Compensation: Measure seeking limit for execs is passed by shareholders with 51% margin. Bank's board can reject request.


In a vote echoing of investor anger over Enron Corp. and other corporate debacles, shareholders of Bank of America Corp. on Wednesday approved a resolution asking the company's board to limit severance pay for executives.

The measure, sponsored by the Teamsters pension plan and opposed by BofA's management, passed at the banking giant's annual meeting by a 51% margin--unprecedented for such proposals at large companies, where shareholders typically accede to management's wishes.

The resolution asks the bank's directors to require a shareholder vote on any severance agreements worth more than twice an executive's annual salary and bonus.

The measure is only a request that the company's board could reject or modify. "It's not a done deal," said Shirley Norton, a BofA spokeswoman. "It will have to be considered by the compensation committee and then the board."

Nonetheless, shareholder activists said the victory marks an important milestone in their campaign to send a strong message to corporate America about perceived abuses in corporate governance.

Unions, complaining that lofty bonuses for executives have continued even as companies have fallen on hard times, have made severance pay a major issue, sponsoring about 20 shareholder initiatives similar to BofA's this year. The unions' pension funds control billions of dollars in stock and thus are major shareholders of many companies.

Last year, the Investor Responsibility Research Center tracked 13 such severance pay measures, which won 32% of shareholder votes on average.

"We've been expecting the 'yes' votes to rise," said Carol Bowie, head of corporate governance research at the center.

BofA long has been a target for activists who say its board is packed with cronies of management.

Former President David A. Coulter, who headed the old BankAmerica before it merged with NationsBank, received more than $30 million in salary, bonuses and stock--plus a $5-million annual pension for life--when he quit at age 51 shortly after the merger in 1998. A week earlier, BofA took a $372-million write-down for losses on an unsecured loan Coulter had engineered.

Last year, 41% of BofA shareholders voted for severance limits. Most observers said the biggest factor leading to this year's majority vote was Enron, which left thousands of workers jobless with their retirement funds in worthless company stock while top managers sold millions in stock before the energy company collapsed.

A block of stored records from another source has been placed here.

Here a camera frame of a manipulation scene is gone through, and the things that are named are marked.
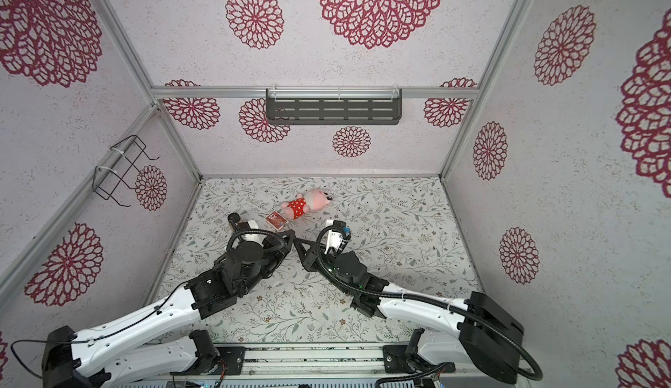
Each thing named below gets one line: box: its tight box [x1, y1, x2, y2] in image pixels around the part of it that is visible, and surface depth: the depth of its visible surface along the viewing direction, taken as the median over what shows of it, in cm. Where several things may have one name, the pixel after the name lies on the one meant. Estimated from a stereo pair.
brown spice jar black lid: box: [227, 211, 242, 223], surface depth 97 cm
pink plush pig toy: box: [281, 188, 333, 220], surface depth 105 cm
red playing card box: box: [264, 210, 290, 231], surface depth 105 cm
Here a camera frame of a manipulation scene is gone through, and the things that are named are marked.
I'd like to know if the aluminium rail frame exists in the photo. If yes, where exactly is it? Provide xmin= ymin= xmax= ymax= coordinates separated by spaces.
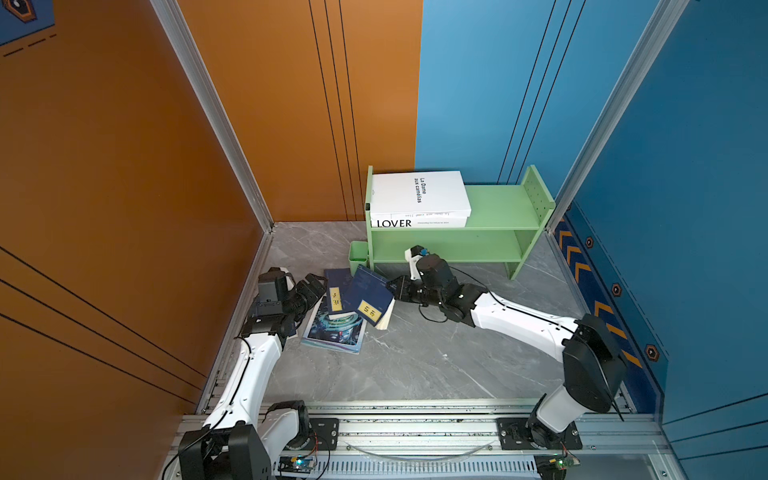
xmin=157 ymin=399 xmax=688 ymax=480

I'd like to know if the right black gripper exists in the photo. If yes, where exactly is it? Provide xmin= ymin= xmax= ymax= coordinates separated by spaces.
xmin=384 ymin=275 xmax=446 ymax=309

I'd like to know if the aluminium corner post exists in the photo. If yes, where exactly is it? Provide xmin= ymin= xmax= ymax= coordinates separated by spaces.
xmin=150 ymin=0 xmax=274 ymax=234
xmin=546 ymin=0 xmax=689 ymax=234

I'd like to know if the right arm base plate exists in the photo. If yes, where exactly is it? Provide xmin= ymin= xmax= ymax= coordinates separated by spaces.
xmin=496 ymin=417 xmax=583 ymax=450

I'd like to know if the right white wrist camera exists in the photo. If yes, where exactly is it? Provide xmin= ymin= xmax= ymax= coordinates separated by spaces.
xmin=405 ymin=245 xmax=429 ymax=281

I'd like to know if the white book with brown pattern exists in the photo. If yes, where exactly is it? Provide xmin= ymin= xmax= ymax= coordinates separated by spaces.
xmin=370 ymin=171 xmax=471 ymax=217

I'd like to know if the LOVER black white book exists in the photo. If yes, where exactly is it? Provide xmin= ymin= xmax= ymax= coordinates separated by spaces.
xmin=370 ymin=215 xmax=468 ymax=229

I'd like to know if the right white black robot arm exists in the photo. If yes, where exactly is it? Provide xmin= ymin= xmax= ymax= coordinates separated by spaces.
xmin=387 ymin=247 xmax=627 ymax=449

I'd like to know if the left aluminium corner post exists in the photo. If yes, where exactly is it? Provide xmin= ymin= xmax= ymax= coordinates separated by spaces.
xmin=150 ymin=0 xmax=274 ymax=234

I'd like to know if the left green circuit board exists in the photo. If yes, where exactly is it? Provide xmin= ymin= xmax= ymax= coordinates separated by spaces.
xmin=277 ymin=456 xmax=318 ymax=478

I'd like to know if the colourful teal magazine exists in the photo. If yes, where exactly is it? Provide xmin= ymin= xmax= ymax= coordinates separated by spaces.
xmin=301 ymin=298 xmax=367 ymax=354

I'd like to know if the navy book with yellow label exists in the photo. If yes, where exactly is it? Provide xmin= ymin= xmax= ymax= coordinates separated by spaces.
xmin=341 ymin=265 xmax=395 ymax=330

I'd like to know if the navy blue book upper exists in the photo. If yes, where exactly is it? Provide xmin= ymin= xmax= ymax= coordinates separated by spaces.
xmin=324 ymin=268 xmax=353 ymax=315

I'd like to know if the small green pen holder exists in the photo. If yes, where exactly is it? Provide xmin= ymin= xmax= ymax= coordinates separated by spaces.
xmin=348 ymin=241 xmax=369 ymax=276

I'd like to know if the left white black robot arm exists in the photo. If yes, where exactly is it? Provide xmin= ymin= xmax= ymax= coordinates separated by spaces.
xmin=161 ymin=267 xmax=328 ymax=479

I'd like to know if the right circuit board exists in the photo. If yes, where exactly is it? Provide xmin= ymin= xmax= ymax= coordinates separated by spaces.
xmin=534 ymin=456 xmax=581 ymax=480

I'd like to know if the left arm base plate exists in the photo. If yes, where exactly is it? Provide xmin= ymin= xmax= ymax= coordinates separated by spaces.
xmin=284 ymin=416 xmax=340 ymax=452

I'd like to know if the green wooden two-tier shelf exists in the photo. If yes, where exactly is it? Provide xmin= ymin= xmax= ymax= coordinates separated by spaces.
xmin=366 ymin=165 xmax=556 ymax=280

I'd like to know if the right aluminium corner post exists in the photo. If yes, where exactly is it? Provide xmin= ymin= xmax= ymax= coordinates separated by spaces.
xmin=546 ymin=0 xmax=689 ymax=234

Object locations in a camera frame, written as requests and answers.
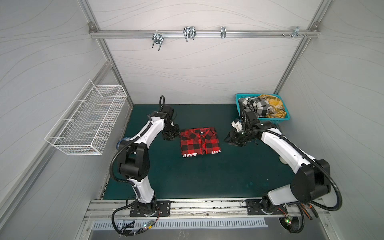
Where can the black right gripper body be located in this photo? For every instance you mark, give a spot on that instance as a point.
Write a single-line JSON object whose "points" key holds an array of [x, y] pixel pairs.
{"points": [[237, 137]]}

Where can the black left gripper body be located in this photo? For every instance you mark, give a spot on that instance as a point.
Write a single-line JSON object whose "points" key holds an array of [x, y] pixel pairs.
{"points": [[171, 132]]}

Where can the red black plaid shirt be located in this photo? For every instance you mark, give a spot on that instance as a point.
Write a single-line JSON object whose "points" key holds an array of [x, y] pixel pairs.
{"points": [[199, 141]]}

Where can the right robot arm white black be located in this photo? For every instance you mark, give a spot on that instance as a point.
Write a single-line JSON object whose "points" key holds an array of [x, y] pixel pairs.
{"points": [[312, 183]]}

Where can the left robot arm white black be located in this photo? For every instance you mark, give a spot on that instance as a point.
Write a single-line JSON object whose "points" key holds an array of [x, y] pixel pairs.
{"points": [[131, 165]]}

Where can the black white plaid shirt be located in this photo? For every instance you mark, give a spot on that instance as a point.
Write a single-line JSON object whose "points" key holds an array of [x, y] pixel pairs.
{"points": [[256, 104]]}

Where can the teal plastic basket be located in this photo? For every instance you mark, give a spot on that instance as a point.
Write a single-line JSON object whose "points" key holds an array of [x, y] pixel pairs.
{"points": [[274, 121]]}

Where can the blue white ceramic bowl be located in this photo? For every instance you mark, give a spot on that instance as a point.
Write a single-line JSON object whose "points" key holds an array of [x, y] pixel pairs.
{"points": [[125, 139]]}

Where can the yellow plaid shirt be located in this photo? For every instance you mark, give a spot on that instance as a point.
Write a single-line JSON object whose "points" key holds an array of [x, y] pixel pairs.
{"points": [[275, 107]]}

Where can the white tape roll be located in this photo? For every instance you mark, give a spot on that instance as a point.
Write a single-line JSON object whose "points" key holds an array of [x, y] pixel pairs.
{"points": [[283, 160]]}

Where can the orange black pliers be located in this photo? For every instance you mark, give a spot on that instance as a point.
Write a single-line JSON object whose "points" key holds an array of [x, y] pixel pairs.
{"points": [[309, 211]]}

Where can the metal U-bolt clamp left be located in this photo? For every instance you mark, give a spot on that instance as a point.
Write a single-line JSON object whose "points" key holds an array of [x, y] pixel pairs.
{"points": [[157, 39]]}

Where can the metal u-bolt clamp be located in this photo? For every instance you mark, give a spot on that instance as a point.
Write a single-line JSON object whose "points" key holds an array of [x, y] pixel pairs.
{"points": [[189, 33], [157, 39]]}

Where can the metal U-bolt clamp middle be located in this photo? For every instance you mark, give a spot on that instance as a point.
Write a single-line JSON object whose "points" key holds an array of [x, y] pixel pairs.
{"points": [[189, 33]]}

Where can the white wire basket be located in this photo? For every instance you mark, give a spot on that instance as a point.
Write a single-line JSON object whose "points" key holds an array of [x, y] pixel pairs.
{"points": [[86, 125]]}

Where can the metal bracket right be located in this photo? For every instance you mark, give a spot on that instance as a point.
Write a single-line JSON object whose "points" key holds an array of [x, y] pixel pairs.
{"points": [[295, 34]]}

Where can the aluminium crossbar rail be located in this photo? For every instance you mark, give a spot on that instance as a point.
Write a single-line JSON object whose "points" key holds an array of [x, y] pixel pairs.
{"points": [[201, 34]]}

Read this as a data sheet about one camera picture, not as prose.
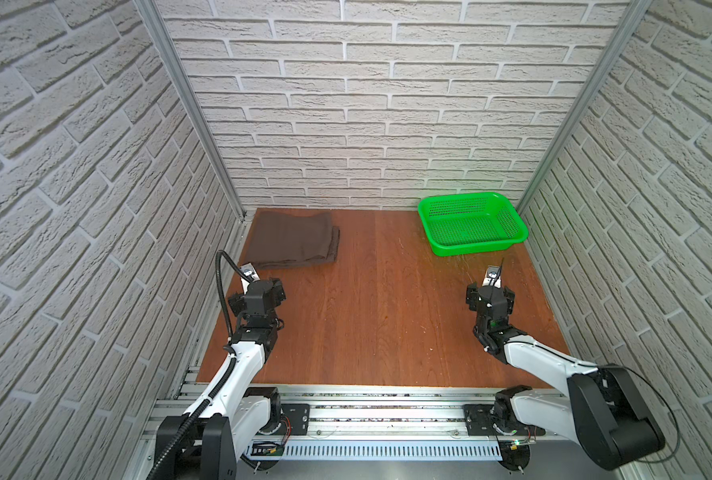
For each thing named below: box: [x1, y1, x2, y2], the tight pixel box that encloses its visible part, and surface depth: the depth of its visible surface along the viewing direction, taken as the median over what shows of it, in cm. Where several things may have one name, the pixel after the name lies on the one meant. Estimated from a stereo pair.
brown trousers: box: [246, 210, 340, 269], surface depth 112 cm
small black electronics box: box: [251, 441, 285, 457], surface depth 74 cm
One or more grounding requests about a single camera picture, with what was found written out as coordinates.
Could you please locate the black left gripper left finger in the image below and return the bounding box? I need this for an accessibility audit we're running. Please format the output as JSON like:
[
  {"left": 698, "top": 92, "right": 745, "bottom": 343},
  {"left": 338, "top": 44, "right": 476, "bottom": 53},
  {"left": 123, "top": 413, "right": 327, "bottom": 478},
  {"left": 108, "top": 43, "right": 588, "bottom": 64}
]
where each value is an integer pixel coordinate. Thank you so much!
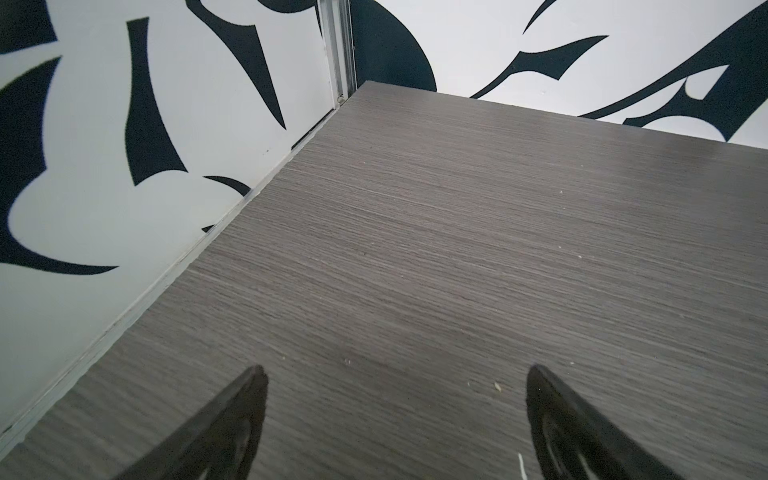
[{"left": 116, "top": 365, "right": 269, "bottom": 479}]

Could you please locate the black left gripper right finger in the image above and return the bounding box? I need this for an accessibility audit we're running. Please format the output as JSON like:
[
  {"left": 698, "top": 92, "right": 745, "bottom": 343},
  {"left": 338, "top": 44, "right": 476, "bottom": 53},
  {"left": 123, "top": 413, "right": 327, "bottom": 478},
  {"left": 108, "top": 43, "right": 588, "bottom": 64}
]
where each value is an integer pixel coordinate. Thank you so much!
[{"left": 526, "top": 364, "right": 681, "bottom": 480}]

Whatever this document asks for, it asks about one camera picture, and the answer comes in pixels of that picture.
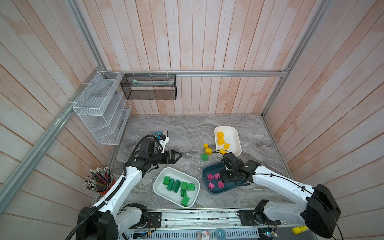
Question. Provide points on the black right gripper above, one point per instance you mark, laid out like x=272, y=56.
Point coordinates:
x=224, y=178

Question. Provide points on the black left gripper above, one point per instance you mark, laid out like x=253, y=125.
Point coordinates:
x=166, y=154

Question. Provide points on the green lego cube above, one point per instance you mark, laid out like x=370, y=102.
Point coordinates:
x=185, y=201
x=184, y=185
x=166, y=180
x=204, y=157
x=191, y=187

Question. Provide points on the dark green 2x4 lego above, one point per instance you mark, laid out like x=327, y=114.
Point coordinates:
x=176, y=186

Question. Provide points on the long green lego brick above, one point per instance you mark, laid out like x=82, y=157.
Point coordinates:
x=170, y=185

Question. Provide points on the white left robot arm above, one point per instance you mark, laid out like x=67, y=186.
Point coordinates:
x=114, y=199

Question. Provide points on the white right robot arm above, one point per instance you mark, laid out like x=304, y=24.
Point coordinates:
x=313, y=207

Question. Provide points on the teal rectangular bin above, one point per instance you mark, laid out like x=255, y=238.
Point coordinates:
x=217, y=168

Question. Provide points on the highlighter marker pack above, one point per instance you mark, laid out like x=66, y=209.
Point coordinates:
x=165, y=133

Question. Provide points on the white rectangular bin near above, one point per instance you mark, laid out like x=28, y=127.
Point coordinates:
x=161, y=189

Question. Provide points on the white rectangular bin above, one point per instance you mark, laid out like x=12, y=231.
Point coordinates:
x=231, y=137
x=161, y=189

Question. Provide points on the white rectangular bin far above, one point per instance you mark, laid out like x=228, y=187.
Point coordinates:
x=231, y=137

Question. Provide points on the red cup of pencils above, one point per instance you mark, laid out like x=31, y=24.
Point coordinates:
x=99, y=180

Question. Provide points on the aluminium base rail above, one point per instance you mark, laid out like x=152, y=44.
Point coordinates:
x=195, y=223

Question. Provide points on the black mesh wall basket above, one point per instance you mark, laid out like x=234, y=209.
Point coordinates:
x=149, y=87

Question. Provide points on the white wire mesh shelf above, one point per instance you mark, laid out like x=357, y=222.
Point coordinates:
x=102, y=109

"It's hard to escape the specter of Enron this year," said Patrick McGurn at Institutional Shareholder Services, an advisory firm that backed the BofA measure. He noted that about 47% of Citigroup Inc. and Sprint Corp. shareholders voted for similar severance measures recently.

McGurn also pointed to shareholder protests that caused a policy change this month at Mattel Inc., the toy maker that had sent off former Chief Executive Jill Barad with a $50-million severance package. Mattel pledged not to grant severance benefits that "significantly exceed" those contained in employment contracts.

Damon Silvers, associate general counsel at the AFL-CIO, said he was "very surprised--but obviously pleased" with the BofA vote. He said the bank's board should feel free to fine-tune the measure if, as the company maintains, it will give directors too little flexibility to hire top executives in a competitive market.

BofA's Norton said she didn't have a timetable for board action.

Graef Crystal, a compensation expert known for criticizing excessive pay packages, said the BofA measure is "a noble effort to constrain the outrageous security packages going to incompetent buffoons." But he said it's flawed because it's likely to encourage directors to award huge upfront bonuses or other perks to compensate for severance limits.

"This is one little rifle shot that may ricochet back at the guts of the people who fired it," he said.